PROBLEM DETAILS: Copy the listing below in full, exactly.

—————

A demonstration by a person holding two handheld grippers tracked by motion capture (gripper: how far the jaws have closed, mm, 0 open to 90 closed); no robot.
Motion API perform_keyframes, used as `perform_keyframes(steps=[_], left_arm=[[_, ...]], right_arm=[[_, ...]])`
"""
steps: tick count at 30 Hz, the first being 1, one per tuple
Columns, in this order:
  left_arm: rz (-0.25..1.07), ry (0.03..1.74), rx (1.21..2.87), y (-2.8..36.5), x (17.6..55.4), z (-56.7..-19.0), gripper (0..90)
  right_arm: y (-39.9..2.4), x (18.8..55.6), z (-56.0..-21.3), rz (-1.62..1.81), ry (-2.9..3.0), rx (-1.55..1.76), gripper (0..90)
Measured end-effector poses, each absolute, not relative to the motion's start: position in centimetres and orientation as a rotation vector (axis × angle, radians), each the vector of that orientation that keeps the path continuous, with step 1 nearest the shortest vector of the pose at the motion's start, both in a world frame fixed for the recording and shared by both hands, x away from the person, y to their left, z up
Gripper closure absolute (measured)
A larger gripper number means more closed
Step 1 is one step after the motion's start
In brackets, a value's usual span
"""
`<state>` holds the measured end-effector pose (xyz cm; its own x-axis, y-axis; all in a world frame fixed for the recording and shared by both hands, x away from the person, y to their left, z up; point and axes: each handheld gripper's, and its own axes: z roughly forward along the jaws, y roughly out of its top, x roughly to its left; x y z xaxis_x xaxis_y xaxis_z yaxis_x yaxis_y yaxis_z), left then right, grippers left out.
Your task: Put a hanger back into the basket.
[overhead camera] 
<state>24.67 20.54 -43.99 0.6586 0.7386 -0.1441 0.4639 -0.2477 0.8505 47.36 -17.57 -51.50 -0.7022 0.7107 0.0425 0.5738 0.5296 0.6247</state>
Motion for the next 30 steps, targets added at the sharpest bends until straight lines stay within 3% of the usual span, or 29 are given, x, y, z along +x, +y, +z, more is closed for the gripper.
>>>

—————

TASK RESULT:
A demonstration by a person holding two handheld grippers tracked by motion capture (gripper: how far the jaws have closed, mm, 0 open to 90 closed); no robot.
Motion API perform_keyframes, used as `perform_keyframes(steps=[_], left_arm=[[_, ...]], right_arm=[[_, ...]])`
"""
steps: tick count at 30 Hz, the first being 1, one per tuple
Columns, in this order:
  left_arm: rz (-0.25..1.07), ry (0.03..1.74), rx (1.21..2.87), y (-2.8..36.5), x (17.6..55.4), z (-56.7..-19.0), gripper (0..90)
  right_arm: y (-39.9..2.4), x (18.8..55.6), z (-56.0..-21.3), rz (-1.62..1.81), ry (-2.9..3.0), rx (-1.55..1.76), gripper (0..90)
Measured end-effector poses, each absolute, not relative to the motion's start: position in centimetres and orientation as a rotation vector (axis × angle, radians), each the vector of that orientation that keeps the path continuous, with step 1 nearest the shortest vector of the pose at the motion's start, both in a world frame fixed for the recording and shared by both hands, x away from the person, y to their left, z up
Gripper closure absolute (measured)
A larger gripper number means more closed
Step 1 is one step after the motion's start
In brackets, a value's usual span
"""
`<state>` holds the measured end-effector pose (xyz cm; its own x-axis, y-axis; all in a world frame fixed for the recording and shared by both hands, x away from the person, y to their left, z up; point and axes: each handheld gripper's, and its own axes: z roughly forward along the jaws, y roughly out of its top, x roughly to its left; x y z xaxis_x xaxis_y xaxis_z yaxis_x yaxis_y yaxis_z), left then right, grippers left out.
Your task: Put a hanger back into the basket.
[overhead camera] 
<state>24.67 20.54 -43.99 0.6586 0.7386 -0.1441 0.4639 -0.2477 0.8505 47.36 -17.57 -51.50 -0.7022 0.7107 0.0425 0.5738 0.5296 0.6247</state>
Motion for the next 30 steps, targets added at the sharpest bends until straight lines stay within 3% of the usual span, or 29 are given, x, y, z along +x, +y, +z, more is closed for the gripper.
>>>

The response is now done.